El feminicidio es una clara manifestación del poder y del control patriarcal sobre la vida de las mujeres, su libertad, su dignidad y su sexualidad. También lo es el asesinato de mujeres lesbianas, bisexuales o en ejercicio de la prostitución, quienes subvierten la heterosexualidad y los roles culturalmente impuesto para las mujeres.

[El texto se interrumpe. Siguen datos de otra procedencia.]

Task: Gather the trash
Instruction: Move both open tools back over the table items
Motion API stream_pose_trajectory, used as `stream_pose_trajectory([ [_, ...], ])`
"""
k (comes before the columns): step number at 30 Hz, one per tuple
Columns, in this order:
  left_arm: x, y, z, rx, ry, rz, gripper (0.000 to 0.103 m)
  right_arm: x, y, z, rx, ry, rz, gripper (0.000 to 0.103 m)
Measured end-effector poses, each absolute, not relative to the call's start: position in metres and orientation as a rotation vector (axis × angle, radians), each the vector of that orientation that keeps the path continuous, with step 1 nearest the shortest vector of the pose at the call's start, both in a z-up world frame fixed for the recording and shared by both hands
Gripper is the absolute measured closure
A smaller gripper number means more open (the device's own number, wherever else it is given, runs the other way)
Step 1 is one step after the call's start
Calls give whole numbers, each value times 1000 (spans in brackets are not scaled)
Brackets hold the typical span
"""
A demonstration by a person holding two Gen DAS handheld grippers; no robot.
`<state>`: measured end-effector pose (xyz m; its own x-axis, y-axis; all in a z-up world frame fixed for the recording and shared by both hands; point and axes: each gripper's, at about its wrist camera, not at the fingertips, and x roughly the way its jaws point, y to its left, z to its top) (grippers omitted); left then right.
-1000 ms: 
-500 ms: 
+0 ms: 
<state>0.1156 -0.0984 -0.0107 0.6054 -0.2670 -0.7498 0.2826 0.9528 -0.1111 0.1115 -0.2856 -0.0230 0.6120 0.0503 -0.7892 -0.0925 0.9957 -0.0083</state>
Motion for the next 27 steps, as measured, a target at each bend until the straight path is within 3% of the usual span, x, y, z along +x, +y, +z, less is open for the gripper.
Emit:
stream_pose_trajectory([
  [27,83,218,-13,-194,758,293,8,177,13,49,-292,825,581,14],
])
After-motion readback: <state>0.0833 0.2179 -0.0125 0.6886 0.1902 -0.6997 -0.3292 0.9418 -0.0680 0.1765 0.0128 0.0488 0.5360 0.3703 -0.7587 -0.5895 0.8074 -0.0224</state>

La mujer es una víctima potencial por el hecho de ser mujer, pero si además es pobre, no blanca, de ambientes marginales, entonces vivirá una segunda muerte: la de la impunidad y el olvido
El análisis refleja que en el 89% de los hechos los femicidas eran varones con quienes las víctimas tenían un vínculo, lazo familiar o conocimiento previo. Casi en el 40% de los casos eran sus parejas y ex parejas. Del total se registraron 21 femicidios sin vínculo aparente y se registraron además 4 femicidios estatales, término utilizado para mujeres que murieron a causa de abortos clandestinos. Y los victimarios no son cualquier hombre. En general, son su pareja, expareja, exnovio, un amigo, un conocido o un familiar. Y comienza siempre con un regaño, continúa con amenazas, azotes, bofetadas, prohibición de salir y controles permanentes, prohibición de decir lo que se piensa y lo que se siente, humillaciones públicas, abusos sexuales permanentes y amenazas de muerte que finalmente se cumplen.
“Muchos hombres no han podido asimilar los aportes de la revolución de las mujeres”
Un solo feminicidio ya es demasiado. Diez, una exageración; 100, un imposible. Pero son más de 200 al año, muchos más. Mujeres que mueren asesinadas por los golpes de un hombre, los golpes, las balas de revólver, ahorcó, maltrato, las violaciones con empalamientos y torturas que llevan a la muerte, etc.
La gente no toma conciencia hasta que le toca de cerca. Impotencia, tristeza, miedo y odio así nos sentimos las mujeres argentinas. Queremos vivir, ser libres. Andar sin miedos, salir a divertirnos y poder volver a casa. Simplemente pedimos vivir.